Abstract and Keywords

Hegel’s philosophy of history and his treatment of race are inextricably entwined. Reflection on this entwinement reveals the complexities of any attempt that aims to mark the limits of Hegel’s thought and Hegel scholarship while at the same time recovering Hegelian insights. Considering Hegel’s conceptions of history and race in the Anthropology and the Lectures on the Philosophy of History helps assess Susan Buck-Morss’ s Hegel, Haiti, and Universal History. Buck-Morss defends a reconstructed notion of universal history despite her own important account of the problematic entwinement of history and race in Hegel.

Keywords: Hegel, universal history, race, Haiti, Buck-Morss, Marxism, class analysis, racism, dialectical materialism, existentialism, anxiety, bad faith, heterophobia, white Negro, Foucault, biopower, genealogy, normalization, scientific racism, Africana philosophy, black existentialism, phenomenology, race, Afro-pessimism

As suggested in the volume introduction, the dividing line between so-called continental and analytic philosophy is not as sharp in philosophy of race as in other subfields of contemporary philosophy. Nevertheless, when race is explored through Hegel, Marx, Sartre, Fanon, and Foucault, there is a marked change in observable terrain from when the train travels through the official and alternative histories of philosophy, philosophy of science, or American philosophy.

Continental philosophical methodology in a study of any kind of human experience has the potential to yield phenomenological insights. Phenomenological insights about racial identities and interactions can reveal how human beings subjectively experience self, other, and self and other in relationship. The point here is that continental philosophical approaches to race have the potential to analyze real, concrete human situations in individual life and society, instead of approaching the subject abstractly, within a practice of strict objectivity. That is, full recognition is given to the existing human subject, who is actually or potentially the author and designer of the social and physical scientific investigations that would otherwise be a source of truth—real live human beings create science.
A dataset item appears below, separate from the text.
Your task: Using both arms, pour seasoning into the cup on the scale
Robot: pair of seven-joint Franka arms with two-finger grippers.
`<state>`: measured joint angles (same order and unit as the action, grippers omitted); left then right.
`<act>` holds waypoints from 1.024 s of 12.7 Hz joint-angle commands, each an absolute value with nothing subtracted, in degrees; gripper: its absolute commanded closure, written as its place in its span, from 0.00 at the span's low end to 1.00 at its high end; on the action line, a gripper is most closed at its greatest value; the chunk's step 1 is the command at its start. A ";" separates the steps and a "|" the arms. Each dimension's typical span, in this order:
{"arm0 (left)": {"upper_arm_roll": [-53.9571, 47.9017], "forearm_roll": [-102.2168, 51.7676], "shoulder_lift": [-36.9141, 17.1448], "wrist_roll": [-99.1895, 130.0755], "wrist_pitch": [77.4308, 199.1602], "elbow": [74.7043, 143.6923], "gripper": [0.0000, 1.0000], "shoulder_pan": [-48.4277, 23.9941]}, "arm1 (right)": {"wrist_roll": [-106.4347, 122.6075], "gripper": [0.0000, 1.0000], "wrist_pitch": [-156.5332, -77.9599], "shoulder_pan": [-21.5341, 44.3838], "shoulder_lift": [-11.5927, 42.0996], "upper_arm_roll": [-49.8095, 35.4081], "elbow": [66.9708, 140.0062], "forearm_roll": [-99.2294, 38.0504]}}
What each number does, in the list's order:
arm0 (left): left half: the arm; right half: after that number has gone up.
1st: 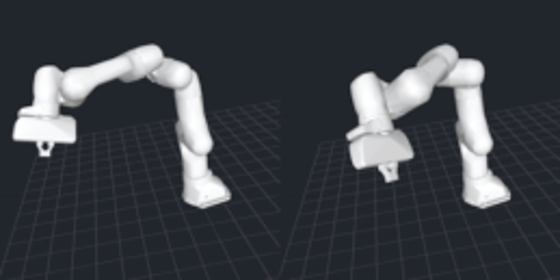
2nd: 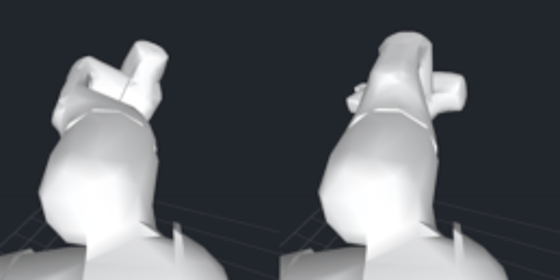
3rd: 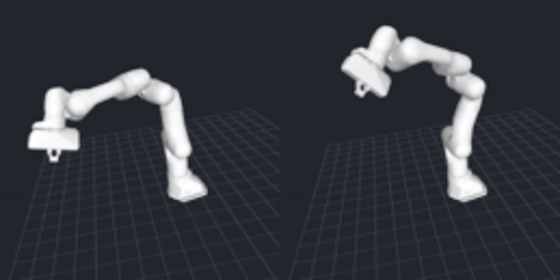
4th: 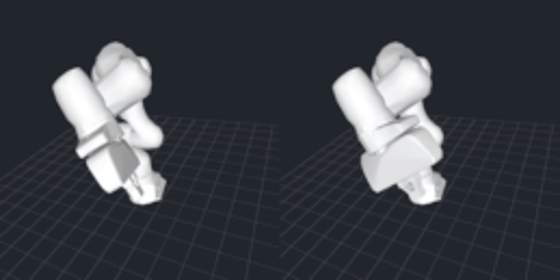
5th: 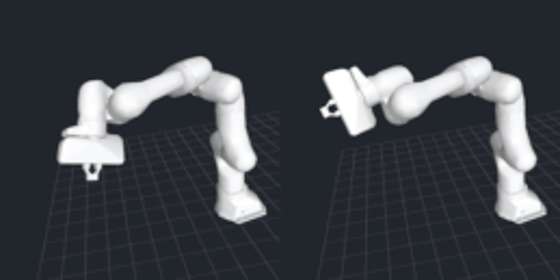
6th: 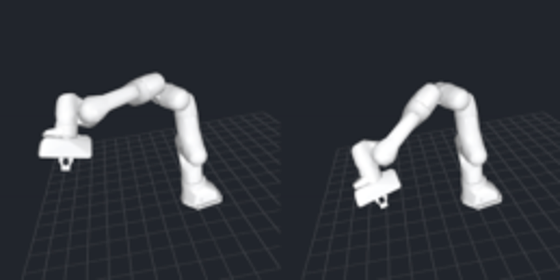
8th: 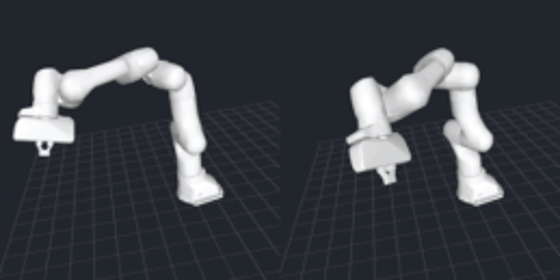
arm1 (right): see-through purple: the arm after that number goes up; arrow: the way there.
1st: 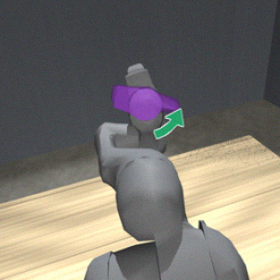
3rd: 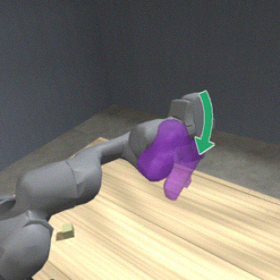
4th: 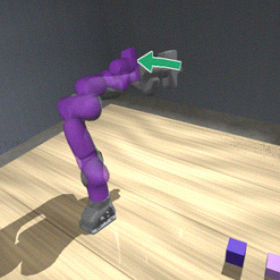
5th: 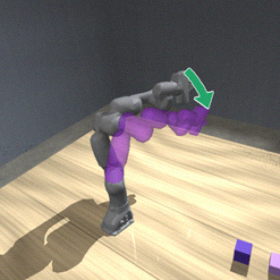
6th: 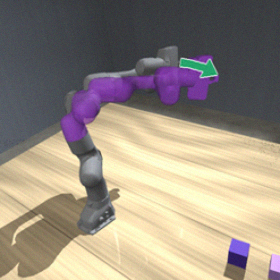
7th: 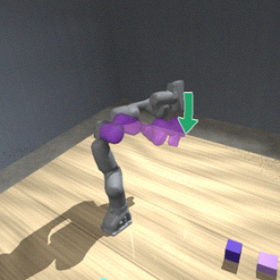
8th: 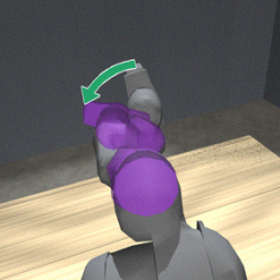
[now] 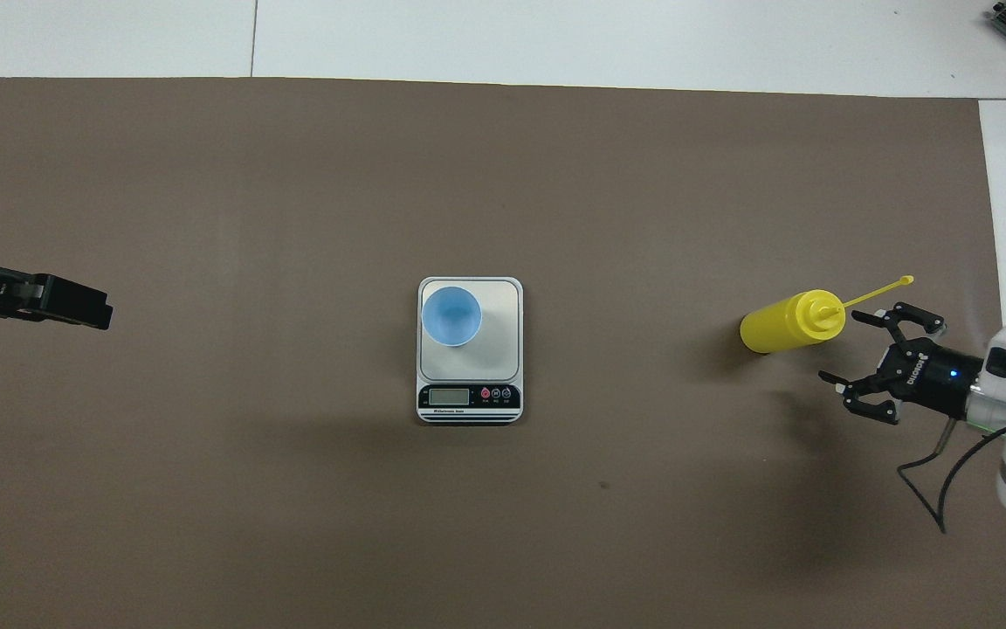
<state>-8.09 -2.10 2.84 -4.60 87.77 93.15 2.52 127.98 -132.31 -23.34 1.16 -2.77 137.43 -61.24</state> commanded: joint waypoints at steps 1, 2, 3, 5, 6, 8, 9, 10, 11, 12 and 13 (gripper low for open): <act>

The continental approach to race is able to yield deep moral and existential truths about race relations and racism that might otherwise require literary brilliance that would not be as trustworthy for veracity. A couple of well-known examples by Jean-Paul Sartre and Franz Fanon, which happen to mirror one another, will help make this general point before delving into the specifics of this part. In Anti-Semite and Jew, despite Sartre’s general claims that his philosophical perspective of existentialism cannot provide an ethics, he describes the flawed (p. 248) character of the French anti-Semite. The anti-Semite bases his self-worth on something he was already born with, instead of on the process and results of his own choices and actions—he objectifies himself: “His virtue depends upon the assimilation of the qualities which the work of a hundred generations has lent to the objects which surround him; it depends on property. It goes without saying this is a matter of inherited property, not property one buys” (Sartre 1948, 23). Fanon, by contrast, writes about how European whites have objectified him. In describing his reaction to the famous passage in which a little boy reacts to him with alarm—“Look, a Negro! Maman, a Negro!”—Fanon writes, “My body was returned to me spread-eagled, disjointed, wrapped in mourning” (Fanon 1952, 93). Today, as over half a century ago, Sartre and Fanon’s readers intuitively understand that the human subject is not a thing, so that when people render themselves effortlessly superior things or render others automatically inferior things, something has gone badly wrong in human relations.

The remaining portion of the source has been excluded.